A collaborative project to tackle neurodevelopmental RASopathies
RASopathies are a group of genetic diseases that cause a wide range of symptoms, ranging from heart defects to varying degrees of neurological and neurocognitive impairment. While multidisciplinary symptomatic treatments are available for the physical manifestations of the diseases, there is a lack of therapies targeting specifically the neurocognitive symptoms.
EURAS bridges this scientific gap. 16 partners from 8 countries join forces to achieve one shared goal: to develop new effective therapies, including cutting-edge technologies for improved drug-delivery, and to ensure operative disease management for neurodevelopmental RASopathies.

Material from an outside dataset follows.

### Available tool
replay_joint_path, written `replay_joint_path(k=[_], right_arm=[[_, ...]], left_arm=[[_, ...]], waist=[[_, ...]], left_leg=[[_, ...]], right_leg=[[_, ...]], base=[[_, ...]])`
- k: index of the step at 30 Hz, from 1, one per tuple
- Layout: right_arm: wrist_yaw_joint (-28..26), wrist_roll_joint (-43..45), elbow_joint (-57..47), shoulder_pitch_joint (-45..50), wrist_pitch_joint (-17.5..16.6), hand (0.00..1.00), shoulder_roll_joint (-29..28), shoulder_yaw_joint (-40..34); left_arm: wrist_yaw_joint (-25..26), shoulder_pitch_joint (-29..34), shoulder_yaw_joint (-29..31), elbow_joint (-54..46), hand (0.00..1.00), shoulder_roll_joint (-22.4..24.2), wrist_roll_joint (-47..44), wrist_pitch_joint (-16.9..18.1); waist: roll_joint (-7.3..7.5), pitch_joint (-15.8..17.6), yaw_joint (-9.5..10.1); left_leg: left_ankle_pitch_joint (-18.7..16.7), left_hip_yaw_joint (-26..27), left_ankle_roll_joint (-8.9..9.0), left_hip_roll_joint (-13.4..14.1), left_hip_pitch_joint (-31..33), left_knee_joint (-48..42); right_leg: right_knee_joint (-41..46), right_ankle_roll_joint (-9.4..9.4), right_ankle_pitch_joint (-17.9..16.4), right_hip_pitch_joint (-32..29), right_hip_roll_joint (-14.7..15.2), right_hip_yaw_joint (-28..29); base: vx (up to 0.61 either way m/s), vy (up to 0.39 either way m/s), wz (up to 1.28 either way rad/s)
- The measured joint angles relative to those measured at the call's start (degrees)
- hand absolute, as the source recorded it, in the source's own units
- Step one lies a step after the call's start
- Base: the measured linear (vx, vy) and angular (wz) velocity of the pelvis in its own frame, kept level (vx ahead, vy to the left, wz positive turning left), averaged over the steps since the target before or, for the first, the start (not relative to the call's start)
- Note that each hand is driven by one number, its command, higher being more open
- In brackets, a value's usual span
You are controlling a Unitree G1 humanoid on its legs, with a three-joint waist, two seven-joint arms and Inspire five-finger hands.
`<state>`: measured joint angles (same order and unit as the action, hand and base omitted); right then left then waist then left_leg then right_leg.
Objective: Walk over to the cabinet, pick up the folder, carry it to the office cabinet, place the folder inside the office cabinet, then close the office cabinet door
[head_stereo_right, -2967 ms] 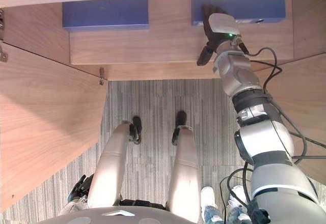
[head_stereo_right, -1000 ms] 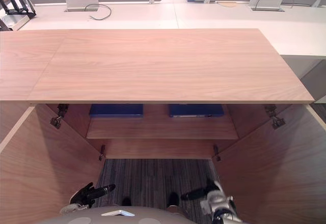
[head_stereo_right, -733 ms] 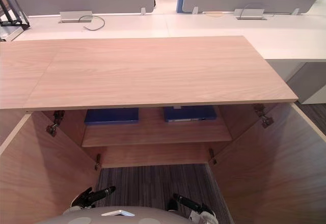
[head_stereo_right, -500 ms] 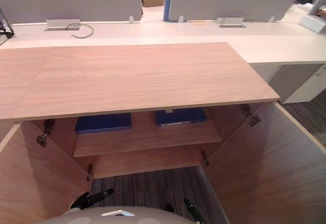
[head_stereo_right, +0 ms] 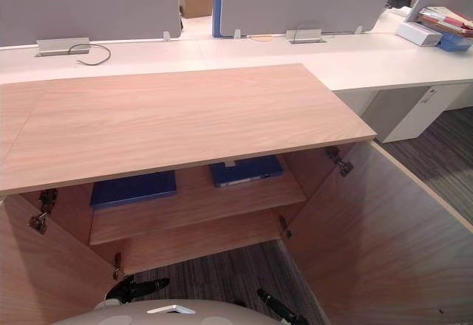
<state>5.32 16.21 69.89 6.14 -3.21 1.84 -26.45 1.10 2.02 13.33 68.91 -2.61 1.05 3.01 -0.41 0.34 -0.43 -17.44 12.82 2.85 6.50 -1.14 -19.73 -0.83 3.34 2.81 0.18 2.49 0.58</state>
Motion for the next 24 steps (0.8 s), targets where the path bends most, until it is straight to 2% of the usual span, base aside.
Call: replay_joint_path(k=[2,4,8,10,11,12,14,17,20,24], right_arm=[[0.0,0.0,-0.2,0.1,0.0,1.00,0.2,-1.1],[0.0,0.0,-0.8,0.1,0.0,1.00,0.1,-2.3],[0.1,0.0,-2.2,0.2,0.0,1.00,0.0,-2.4],[0.1,0.0,-2.5,-0.3,0.2,1.00,-0.3,-2.3],[0.1,0.0,-2.8,-0.1,0.4,1.00,-0.5,-2.2],[0.1,0.0,-2.8,-0.1,0.7,1.00,-0.5,-2.2],[0.1,0.0,-3.3,-0.2,1.3,1.00,-0.4,-2.0],[0.1,-0.1,-3.6,-0.2,1.4,1.00,-0.2,-2.0],[0.1,-1.8,-3.8,-0.2,1.6,1.00,0.0,-1.4],[0.0,-2.5,-3.9,-0.1,1.7,1.00,0.1,-1.1]], left_arm=[[0.1,0.1,0.2,-0.9,1.00,0.7,1.9,0.1],[0.2,0.2,0.7,-1.4,1.00,1.1,2.8,0.5],[0.9,0.2,1.1,-2.2,1.00,1.8,3.8,0.6],[1.0,-0.5,0.8,-2.2,1.00,1.7,4.0,0.6],[1.0,-0.4,0.6,-2.4,1.00,1.6,4.0,0.6],[1.2,-0.2,0.5,-2.5,1.00,1.5,4.1,0.6],[1.3,-0.2,-0.4,-2.5,1.00,1.4,4.1,0.6],[1.3,-0.2,-1.4,-2.5,1.00,1.7,4.1,0.6],[1.3,-0.2,-1.7,-2.6,1.00,1.9,4.2,0.6],[1.2,-0.2,-1.7,-3.6,1.00,2.5,6.3,0.7]], waist=[[-0.95,0.6,0.22],[-1.19,0.8,0.21],[-1.88,1.0,0.20],[-1.47,1.0,-0.13],[-1.18,0.9,-0.37],[-1.05,0.9,-0.56],[-0.55,0.7,-0.65],[-0.93,0.9,-0.94],[-0.90,0.9,-0.71],[-0.76,1.2,-0.25]], left_leg=[[-3.3,-0.2,0.59,2.7,1.2,-6.1],[-4.5,-1.7,0.76,3.2,1.7,-8.1],[-6.2,-7.0,0.71,1.4,2.1,-9.0],[-6.5,-7.3,0.30,0.0,2.6,-8.1],[-6.3,-6.4,-0.08,-0.6,2.7,-6.9],[-5.6,-5.1,-0.95,-1.7,2.6,-5.3],[-4.0,-3.2,-1.50,-3.0,1.9,-2.2],[-1.5,-2.2,-2.07,-4.8,-0.4,3.1],[0.4,-2.0,-2.24,-5.3,-3.1,7.2],[0.7,-1.9,-2.36,-5.3,-4.5,8.0]], right_leg=[[0.9,0.21,-0.7,0.1,-2.2,1.7],[1.1,0.37,-0.7,-0.4,-2.8,3.2],[3.1,1.08,0.0,-3.8,-4.0,8.2],[3.5,1.41,0.6,-6.1,-4.1,10.6],[3.9,1.32,0.9,-7.3,-3.7,11.8],[3.9,1.69,1.2,-8.3,-3.3,13.1],[3.9,2.67,2.1,-9.2,-2.5,15.0],[3.9,2.76,2.3,-10.0,-1.6,15.7],[4.5,2.54,2.2,-9.9,-1.8,15.4],[4.9,2.24,2.0,-9.0,-1.9,15.1]], base=[[-0.05,0.023,-0.32],[-0.03,0.077,-0.42],[-0.04,0.063,-0.68],[-0.05,0.066,-0.67],[-0.04,0.076,-0.57],[-0.02,0.062,-0.55],[0.03,0.040,-0.44],[0.08,0.032,-0.23],[0.08,0.001,-0.12],[0.02,-0.006,-0.04]])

A joint effort between patients and researchers
Patients’ perspectives are at the core of EURAS. The project was initiated by committed parents whose children live with RASopathies. Now, EURAS brings together 1,200 families affected by neurodevelopmental RASopathies, hereby establishing a transnational network for support, exchange and awareness-raising.
Patient Organisations are key partners within the EURAS network. They support the set-up of a PATient registry of RASopathies PATRAS. This is a unique opportunity for clinicians, bioinformaticians and researchers to access data from large patient cohorts. It will allow to generate new disease models to uncover disease mechanisms and develop innovative methods for drug delivery to the brain.